United Kingdom government ministry

The Ministry of Information (MOI), headed by the Minister of Information, was a United Kingdom government department created briefly at the end of the First World War and again during the Second World War. Located in Senate House at the University of London during the 1940s, it was the central government department responsible for publicity and propaganda. The MOI was dissolved in March 1946, with its residual functions passing to the Central Office of Information (COI); which was itself dissolved in December 2011 due to the reforming of the organisation of government communications.

==First World War==
Before the Lloyd George War Cabinet was formed in 1917, there was no full centralised coordination of public information and censorship. Even under the War Cabinet, there were still many overlapping departments involved. The Admiralty, War Office and Press Committee (AWOPC) had been formed in 1912 as a purely advisory body, chaired initially by the Secretary of the Admiralty Sir Graham Greene, the press having agreed to self-censor accordingly in matters of defence and secret intelligence. When war was declared, other newly formed departments overlapped with it and with each other.

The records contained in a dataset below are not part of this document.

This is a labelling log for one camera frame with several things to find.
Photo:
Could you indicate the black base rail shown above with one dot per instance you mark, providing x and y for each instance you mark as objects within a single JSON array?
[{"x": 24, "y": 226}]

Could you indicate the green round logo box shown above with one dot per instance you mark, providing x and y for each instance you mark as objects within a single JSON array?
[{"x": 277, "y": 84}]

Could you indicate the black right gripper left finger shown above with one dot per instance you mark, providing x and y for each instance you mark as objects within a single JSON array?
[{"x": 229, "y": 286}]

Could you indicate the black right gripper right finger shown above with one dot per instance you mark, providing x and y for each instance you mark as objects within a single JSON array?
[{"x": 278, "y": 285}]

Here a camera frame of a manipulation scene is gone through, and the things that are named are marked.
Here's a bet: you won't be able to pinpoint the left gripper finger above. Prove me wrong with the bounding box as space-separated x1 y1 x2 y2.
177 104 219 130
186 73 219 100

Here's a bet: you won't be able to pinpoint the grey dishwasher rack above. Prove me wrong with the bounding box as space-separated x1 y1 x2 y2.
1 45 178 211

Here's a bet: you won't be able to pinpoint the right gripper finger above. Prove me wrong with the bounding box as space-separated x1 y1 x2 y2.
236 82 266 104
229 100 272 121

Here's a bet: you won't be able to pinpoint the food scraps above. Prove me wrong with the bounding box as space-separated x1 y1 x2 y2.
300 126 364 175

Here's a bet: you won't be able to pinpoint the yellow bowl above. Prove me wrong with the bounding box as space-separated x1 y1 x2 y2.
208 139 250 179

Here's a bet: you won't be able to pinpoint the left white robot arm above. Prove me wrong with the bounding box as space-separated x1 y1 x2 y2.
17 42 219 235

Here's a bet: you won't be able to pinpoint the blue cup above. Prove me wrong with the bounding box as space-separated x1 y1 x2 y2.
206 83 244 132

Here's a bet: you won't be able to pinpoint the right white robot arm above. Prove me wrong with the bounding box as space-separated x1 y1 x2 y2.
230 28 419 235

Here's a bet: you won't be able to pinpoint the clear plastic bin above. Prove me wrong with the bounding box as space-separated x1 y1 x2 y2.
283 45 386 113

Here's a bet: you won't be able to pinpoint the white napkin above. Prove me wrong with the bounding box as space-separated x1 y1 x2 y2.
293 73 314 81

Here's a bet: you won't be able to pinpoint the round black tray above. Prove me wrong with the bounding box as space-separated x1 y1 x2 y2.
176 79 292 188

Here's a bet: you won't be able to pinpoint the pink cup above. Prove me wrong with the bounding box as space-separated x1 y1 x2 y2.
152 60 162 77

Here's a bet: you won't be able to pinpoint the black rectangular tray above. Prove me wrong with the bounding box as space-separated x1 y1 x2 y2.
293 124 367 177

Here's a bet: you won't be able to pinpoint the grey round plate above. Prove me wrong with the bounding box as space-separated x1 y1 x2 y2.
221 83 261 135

These included the British Board of Film Censors for films, the Propaganda Bureau for overseas information and propaganda (to counter the existing German equivalent), the National War Aims Committee for internal information and propaganda, the Neutral Press Committee dealing with neutral countries, and the Press Bureau (absorbing but not totally replacing many of the AWOPC functions and practices, albeit with much wider focus).

The Propaganda Bureau, situated in Wellington House and chaired by Charles Masterman, opened in 1914 and recruited 25 well-known authors for its work, including John Buchan, but in 1917 it was re-formed into the Department of Information under Buchan, with Masterman retaining responsibility for books, pamphlets, photographs and war paintings. Later that year that department was renamed as a ministry and placed initially under the then Minister without Portfolio, Sir Edward Carson, and subsequently in early 1918 under a senior press figure, Lord Beaverbrook. This was widely perceived and criticised, in politics and the press, as an excessive attempt by Lloyd George to control the press, as was political use of the Defence of the Realm Act 1914.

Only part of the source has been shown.